Re: Proposal for Merge Join for Non '=' Operators

From: Dilip kumar <dilip(dot)kumar(at)huawei(dot)com>
To: Tom Lane <tgl(at)sss(dot)pgh(dot)pa(dot)us>
Cc: Nicolas Barbier <nicolas(dot)barbier(at)gmail(dot)com>, PostgreSQL-development <pgsql-hackers(at)postgresql(dot)org>
Subject: Re: Proposal for Merge Join for Non '=' Operators
Date: 2014-04-10 08:51:25
Message-ID: 4205E661176A124FAF891E0A6BA913526595FA87@SZXEML507-MBS.china.huawei.com
Views: Raw Message | Whole Thread | Download mbox | Resend email
Thread:
Lists: pgsql-hackers

On 09 April 2014 19:14, Tom Lane Wrote:
>
> I'm not following how this would help much.
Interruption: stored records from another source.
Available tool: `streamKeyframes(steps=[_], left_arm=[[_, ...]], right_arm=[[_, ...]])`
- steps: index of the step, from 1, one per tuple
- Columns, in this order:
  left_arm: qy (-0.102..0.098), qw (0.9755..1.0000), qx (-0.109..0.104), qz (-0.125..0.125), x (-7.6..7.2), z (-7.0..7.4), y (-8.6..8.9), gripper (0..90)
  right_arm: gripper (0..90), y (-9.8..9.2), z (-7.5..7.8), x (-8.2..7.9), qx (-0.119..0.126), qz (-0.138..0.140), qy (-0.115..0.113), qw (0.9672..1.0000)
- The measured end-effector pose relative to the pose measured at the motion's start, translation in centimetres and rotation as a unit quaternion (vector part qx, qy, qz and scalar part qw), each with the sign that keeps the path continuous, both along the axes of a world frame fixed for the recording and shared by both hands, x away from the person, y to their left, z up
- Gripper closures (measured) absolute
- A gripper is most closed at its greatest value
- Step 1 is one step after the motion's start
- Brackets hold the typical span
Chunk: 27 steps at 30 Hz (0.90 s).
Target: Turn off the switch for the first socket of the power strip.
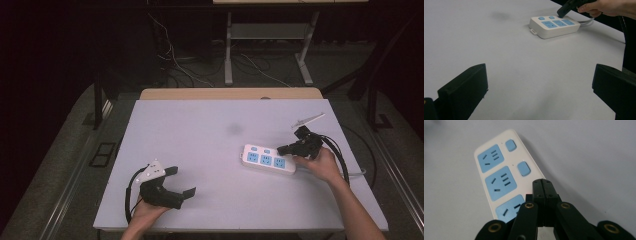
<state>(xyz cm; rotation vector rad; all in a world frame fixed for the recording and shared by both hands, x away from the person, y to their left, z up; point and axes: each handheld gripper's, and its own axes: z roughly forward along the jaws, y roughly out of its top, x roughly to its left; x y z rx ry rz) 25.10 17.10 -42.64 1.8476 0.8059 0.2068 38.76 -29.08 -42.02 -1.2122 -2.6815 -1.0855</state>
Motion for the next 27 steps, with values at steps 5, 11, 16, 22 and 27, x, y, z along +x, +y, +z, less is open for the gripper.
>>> streamKeyframes(steps=[5,11,16,22,27], left_arm=[[0.000,1.0000,0.000,0.000,-0.01,0.02,0.05,0.0],[0.002,1.0000,0.000,0.001,0.08,-0.07,0.02,0.0],[0.002,1.0000,0.000,0.001,0.10,-0.07,0.08,0.0],[0.002,1.0000,0.001,0.001,0.15,-0.09,0.05,0.0],[0.004,1.0000,0.002,0.001,0.19,-0.11,0.05,0.0]], right_arm=[[90.0,0.04,-0.02,-0.31,-0.002,0.003,-0.015,0.9999],[90.0,-0.04,-0.10,-0.35,0.003,0.003,-0.016,0.9999],[90.0,-0.01,-0.07,-0.31,0.002,0.006,-0.018,0.9998],[90.0,0.01,-0.03,-0.28,0.001,0.005,-0.016,0.9999],[90.0,0.14,0.08,-0.30,-0.004,0.005,-0.012,0.9999]])
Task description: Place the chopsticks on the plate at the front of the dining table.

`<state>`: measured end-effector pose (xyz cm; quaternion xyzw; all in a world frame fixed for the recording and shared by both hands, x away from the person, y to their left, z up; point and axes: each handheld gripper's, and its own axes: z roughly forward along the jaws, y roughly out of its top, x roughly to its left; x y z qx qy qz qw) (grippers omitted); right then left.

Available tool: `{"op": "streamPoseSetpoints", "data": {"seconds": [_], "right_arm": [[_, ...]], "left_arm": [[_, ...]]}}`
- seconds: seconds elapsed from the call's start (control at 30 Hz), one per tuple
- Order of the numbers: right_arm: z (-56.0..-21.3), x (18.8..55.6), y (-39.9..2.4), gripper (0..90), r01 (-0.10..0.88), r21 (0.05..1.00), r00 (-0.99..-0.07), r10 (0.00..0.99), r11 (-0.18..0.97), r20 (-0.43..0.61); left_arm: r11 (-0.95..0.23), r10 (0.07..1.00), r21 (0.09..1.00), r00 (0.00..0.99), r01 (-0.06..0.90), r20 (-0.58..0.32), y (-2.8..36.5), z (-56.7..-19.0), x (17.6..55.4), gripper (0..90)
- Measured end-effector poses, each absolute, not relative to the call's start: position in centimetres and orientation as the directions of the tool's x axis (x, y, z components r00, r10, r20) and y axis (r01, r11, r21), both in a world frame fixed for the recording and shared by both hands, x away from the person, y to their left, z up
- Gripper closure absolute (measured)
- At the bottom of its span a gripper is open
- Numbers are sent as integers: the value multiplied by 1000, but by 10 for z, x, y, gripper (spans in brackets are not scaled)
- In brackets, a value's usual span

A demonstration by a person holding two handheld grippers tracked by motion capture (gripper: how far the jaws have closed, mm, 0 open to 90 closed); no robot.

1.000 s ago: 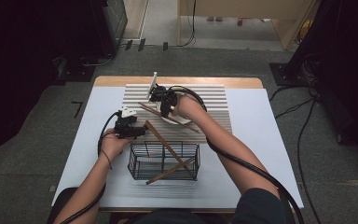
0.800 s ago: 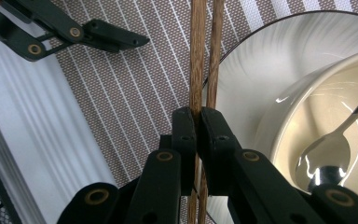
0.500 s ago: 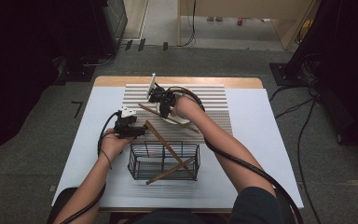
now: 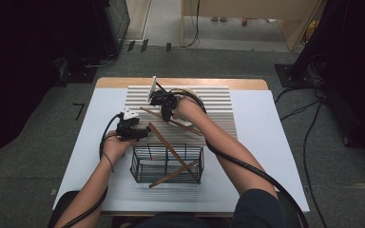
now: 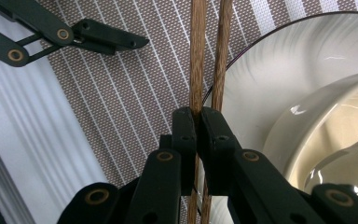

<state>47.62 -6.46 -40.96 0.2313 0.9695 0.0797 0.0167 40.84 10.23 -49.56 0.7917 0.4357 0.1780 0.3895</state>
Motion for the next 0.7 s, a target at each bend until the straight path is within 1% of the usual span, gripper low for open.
{"op": "streamPoseSetpoints", "data": {"seconds": [0.7], "right_arm": [[-418, 486, -60, 857, 465, 141, -883, 469, 874, 6]], "left_arm": [[-313, 830, 771, 555, 555, -63, 103, -496, 409, 319]]}}
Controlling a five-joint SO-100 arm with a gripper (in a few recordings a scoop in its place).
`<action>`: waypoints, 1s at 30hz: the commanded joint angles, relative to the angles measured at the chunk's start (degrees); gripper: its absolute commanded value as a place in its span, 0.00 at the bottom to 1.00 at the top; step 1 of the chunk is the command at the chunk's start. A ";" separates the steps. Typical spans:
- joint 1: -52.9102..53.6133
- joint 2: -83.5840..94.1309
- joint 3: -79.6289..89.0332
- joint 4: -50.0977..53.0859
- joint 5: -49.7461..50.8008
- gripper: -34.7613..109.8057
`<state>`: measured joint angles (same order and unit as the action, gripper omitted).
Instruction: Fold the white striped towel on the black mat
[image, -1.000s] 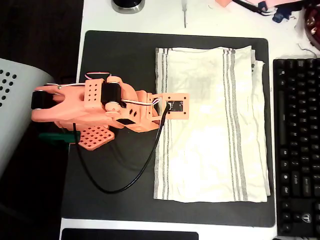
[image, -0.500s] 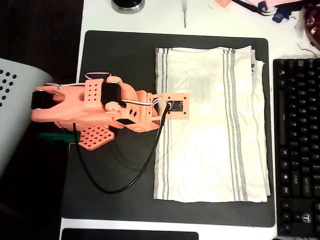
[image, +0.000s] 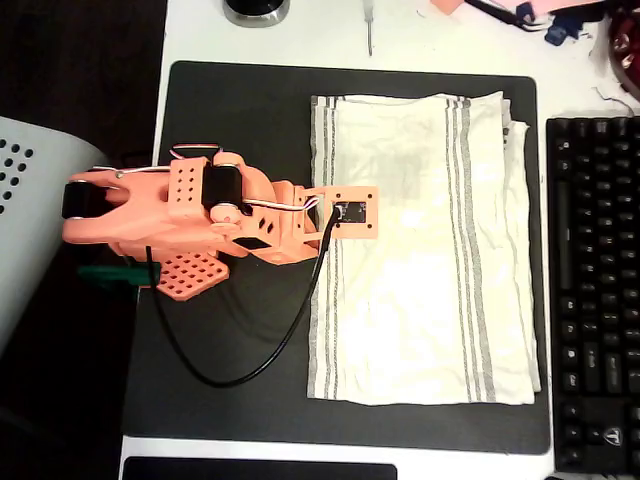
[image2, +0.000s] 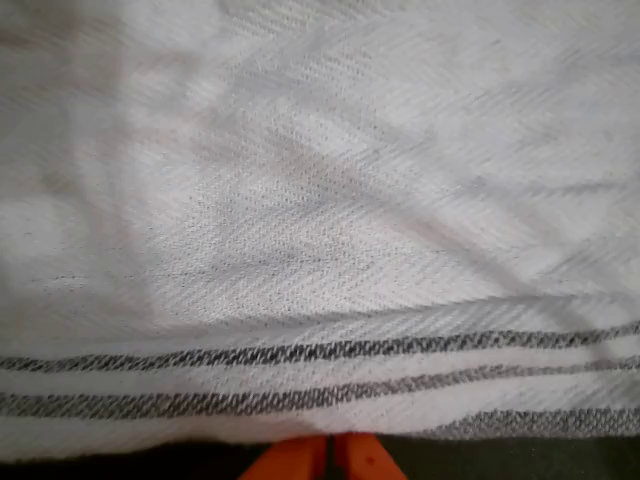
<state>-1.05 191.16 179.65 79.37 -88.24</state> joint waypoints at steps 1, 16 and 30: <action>0.00 1.41 1.32 0.26 -0.44 0.24; -1.32 0.88 0.18 0.00 -2.55 0.24; -19.60 -44.74 -36.65 -9.40 5.54 0.24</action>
<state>-16.61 156.01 151.70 71.19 -83.67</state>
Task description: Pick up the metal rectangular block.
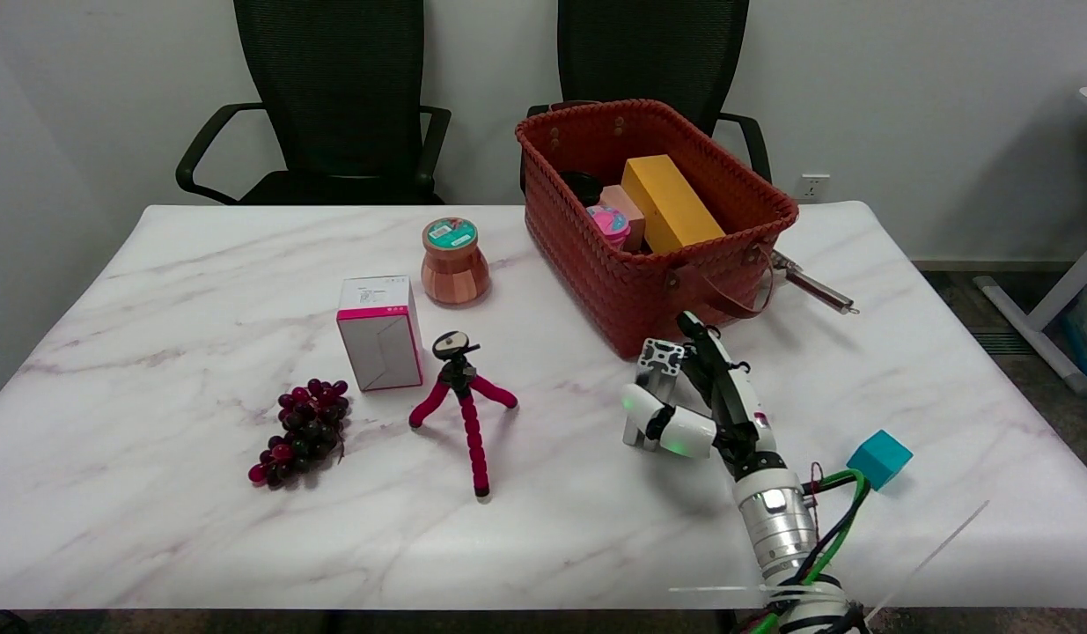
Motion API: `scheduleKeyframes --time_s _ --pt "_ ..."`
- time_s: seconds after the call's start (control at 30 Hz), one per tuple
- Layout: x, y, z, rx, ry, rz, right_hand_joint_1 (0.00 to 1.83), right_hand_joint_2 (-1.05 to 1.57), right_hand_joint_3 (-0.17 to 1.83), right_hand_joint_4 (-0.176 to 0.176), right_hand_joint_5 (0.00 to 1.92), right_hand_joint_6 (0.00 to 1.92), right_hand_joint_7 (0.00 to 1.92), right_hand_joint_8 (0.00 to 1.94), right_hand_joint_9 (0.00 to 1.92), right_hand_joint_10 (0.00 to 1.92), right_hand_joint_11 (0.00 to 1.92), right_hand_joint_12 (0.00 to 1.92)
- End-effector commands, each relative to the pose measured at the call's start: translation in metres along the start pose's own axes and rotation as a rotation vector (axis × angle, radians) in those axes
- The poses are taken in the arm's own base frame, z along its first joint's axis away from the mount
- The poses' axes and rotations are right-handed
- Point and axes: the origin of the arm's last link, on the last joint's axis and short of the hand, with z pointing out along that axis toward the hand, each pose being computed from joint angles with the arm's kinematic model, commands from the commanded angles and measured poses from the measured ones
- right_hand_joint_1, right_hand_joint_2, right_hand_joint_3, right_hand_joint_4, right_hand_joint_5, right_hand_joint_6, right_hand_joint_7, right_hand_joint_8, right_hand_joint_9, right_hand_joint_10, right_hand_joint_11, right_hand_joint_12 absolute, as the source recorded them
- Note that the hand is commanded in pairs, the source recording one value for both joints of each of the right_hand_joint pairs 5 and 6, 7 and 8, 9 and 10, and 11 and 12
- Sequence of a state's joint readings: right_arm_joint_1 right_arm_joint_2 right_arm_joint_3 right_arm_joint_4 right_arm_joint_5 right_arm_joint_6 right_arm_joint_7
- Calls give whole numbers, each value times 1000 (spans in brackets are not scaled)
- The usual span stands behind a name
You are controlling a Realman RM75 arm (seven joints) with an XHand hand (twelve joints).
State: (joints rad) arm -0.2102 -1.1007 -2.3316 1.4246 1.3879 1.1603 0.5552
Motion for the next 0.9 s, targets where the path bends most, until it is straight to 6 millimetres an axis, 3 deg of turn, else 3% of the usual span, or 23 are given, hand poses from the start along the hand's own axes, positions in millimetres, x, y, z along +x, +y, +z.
scheduleKeyframes --time_s 0.03,0.9 --pt "-6 7 15 -28 -22 15 1044 513 657 0 157 157 500 500 363 363 94 94" --pt "-20 5 16 -21 -52 83 1074 668 567 0 175 175 735 735 541 541 404 404"
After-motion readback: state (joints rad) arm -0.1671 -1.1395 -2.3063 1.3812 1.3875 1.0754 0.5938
Consider "a.x < b.y" where
> we know that the inputs are sorted by x/y. I think you are saying that
> for a given b row, we could scan forward from the beginning of a, but
> stop as soon as we find a row with a.x >= b.y. Great ... but instead
> of comparing M*N rows, we are comparing M*N/2 rows. So it's still
> O(N^2), though with a slightly smaller constant. Is this going to be
> worth the added time to sort the inputs?
>
> It's slightly more promising for range constraints (that is, "a.x
> between b.y and b.z") but even then you have to assume that the ranges
> are narrow, at which point a nestloop join using an inner indexscan on
> a.x might do about as well.
>
> So personally, I suspect there's a reason why this isn't a standard
> join algorithm already. If you want to try it, I'd suggest that you
> focus on getting to where you can do some performance testing ASAP,
> without doing much code polishing or worrying about teaching the
> planner how to cost it.

As per your suggestion have done quick hack and done the performance testing for one specific scenario.

I shall perform some more test, for that I need to do some more hack in the code and I will post them soon..

Test Scenario:
Create table t1 (a int, b int);
Create table t2 (a int, b int);

Random record inserted in t1 and t2, as per attached files. (10K records are inserted in both the tables)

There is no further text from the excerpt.